Photochemical Sciences Ph.D. Dissertations


Studies of Photoinduced DNA Damage by Phenanthrene Dihydrodioxin and Light-driven Electron Delocalization in Pyridinium Molecules

Date of Award


Document Type


Degree Name

Doctor of Philosophy (Ph.D.)


Photochemical Sciences

First Advisor

R. Marshall Wilson (Advisor)

Second Advisor

Farida Selim (Other)

Third Advisor

Pavel Anzenbacher (Committee Member)

Fourth Advisor

Alexander Tarnovsky (Committee Member)


Ever since the discovery of the DNA molecular structure, this molecule became a desirable target for the researchers aiming to develop anticancer drugs and therapies. The main emphasis of this dissertation was placed on the design, development and studies of photochemical properties of a novel photo activated DNA damaging agent. Upon light irradiation of compound the release of highly reactive 9,10-phenanthrenequinone was observed. Studies of phenanthrene dihydrodioxin interaction with DNA demonstrated the intercalative mode of binding and slightly preferential binding affinity to the AT-rich DNA sequences. The synthesized agent induced a partial transition from B to Z form of DNA. The phenanthrene dihydrodioxin compound proved to be an efficient single-strand DNA photocleaver upon visible light irradiation. This further demonstrates the potential of photomasked ortho-quinones as efficient DNA damaging agents.

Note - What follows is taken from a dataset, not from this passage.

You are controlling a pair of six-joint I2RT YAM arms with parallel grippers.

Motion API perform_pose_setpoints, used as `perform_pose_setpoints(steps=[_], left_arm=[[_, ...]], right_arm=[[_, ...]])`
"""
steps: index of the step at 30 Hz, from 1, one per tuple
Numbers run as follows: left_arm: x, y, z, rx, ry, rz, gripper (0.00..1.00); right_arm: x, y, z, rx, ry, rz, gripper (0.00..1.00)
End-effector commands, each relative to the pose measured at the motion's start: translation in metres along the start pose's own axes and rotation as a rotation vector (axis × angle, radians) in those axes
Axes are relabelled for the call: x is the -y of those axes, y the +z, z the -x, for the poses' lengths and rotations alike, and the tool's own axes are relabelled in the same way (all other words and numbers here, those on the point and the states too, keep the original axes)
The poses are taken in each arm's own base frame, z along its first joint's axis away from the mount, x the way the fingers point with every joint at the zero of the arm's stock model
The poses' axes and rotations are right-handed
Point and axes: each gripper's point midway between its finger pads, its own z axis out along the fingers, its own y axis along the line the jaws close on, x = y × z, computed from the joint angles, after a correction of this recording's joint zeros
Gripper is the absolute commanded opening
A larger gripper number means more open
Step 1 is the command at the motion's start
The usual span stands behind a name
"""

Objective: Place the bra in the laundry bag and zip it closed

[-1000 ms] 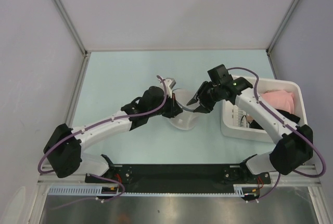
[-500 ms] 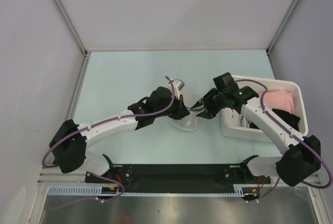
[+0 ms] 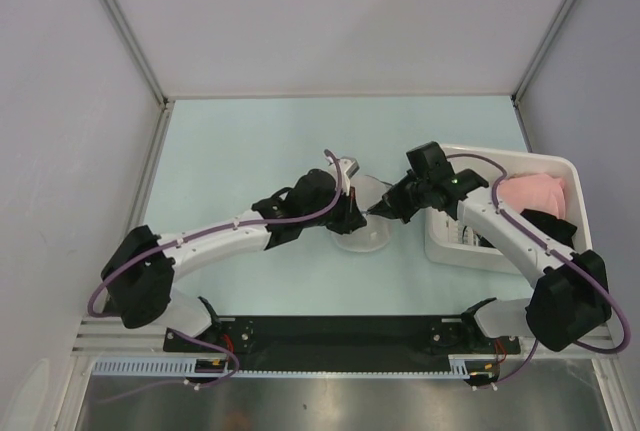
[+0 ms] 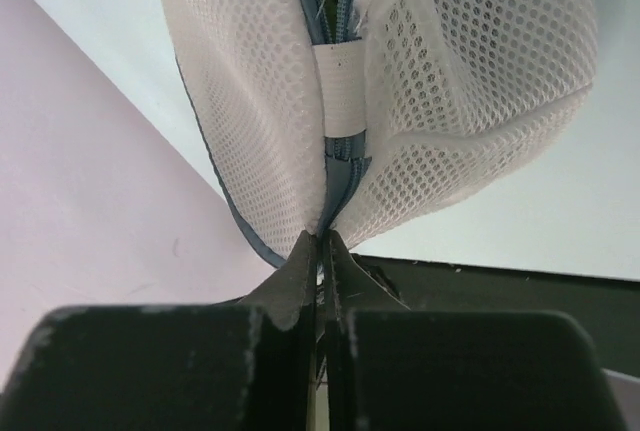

This work also describes an unusual transformation from pyridinium substituted methane to the corresponding gem-diol in the mild conditions in the presence of air. Proposed mechanism of the reaction involves the formation of reactive oxygen species (ROS). ROS are known to be highly toxic to biomolecules, including DNA. It is demonstrated in this work that the production of ROS intermediates in the reaction of the gem-diol formation can lead to DNA damage in the dark.

In the continuous interest of our research group, a series of bis(pyridinium) and bis(3-carboxamidepyridinium) alkane salts were synthesized in order to study through-space electron delocalization and formation of dimer radical cation species upon electrochemical and photoreduction. Investigation of photoinduced charge separation is important for the development of artificial photosynthetic systems and molecular electronics. Studies of unsubstituted and meta-substituted pyridines connected by the alkyl linker of different length provided additional information on the efficiency of the pyridinium dimers in delocalizing the electron density. The systems were studied by means of cyclic voltammetry and transient absorption spectroscopy.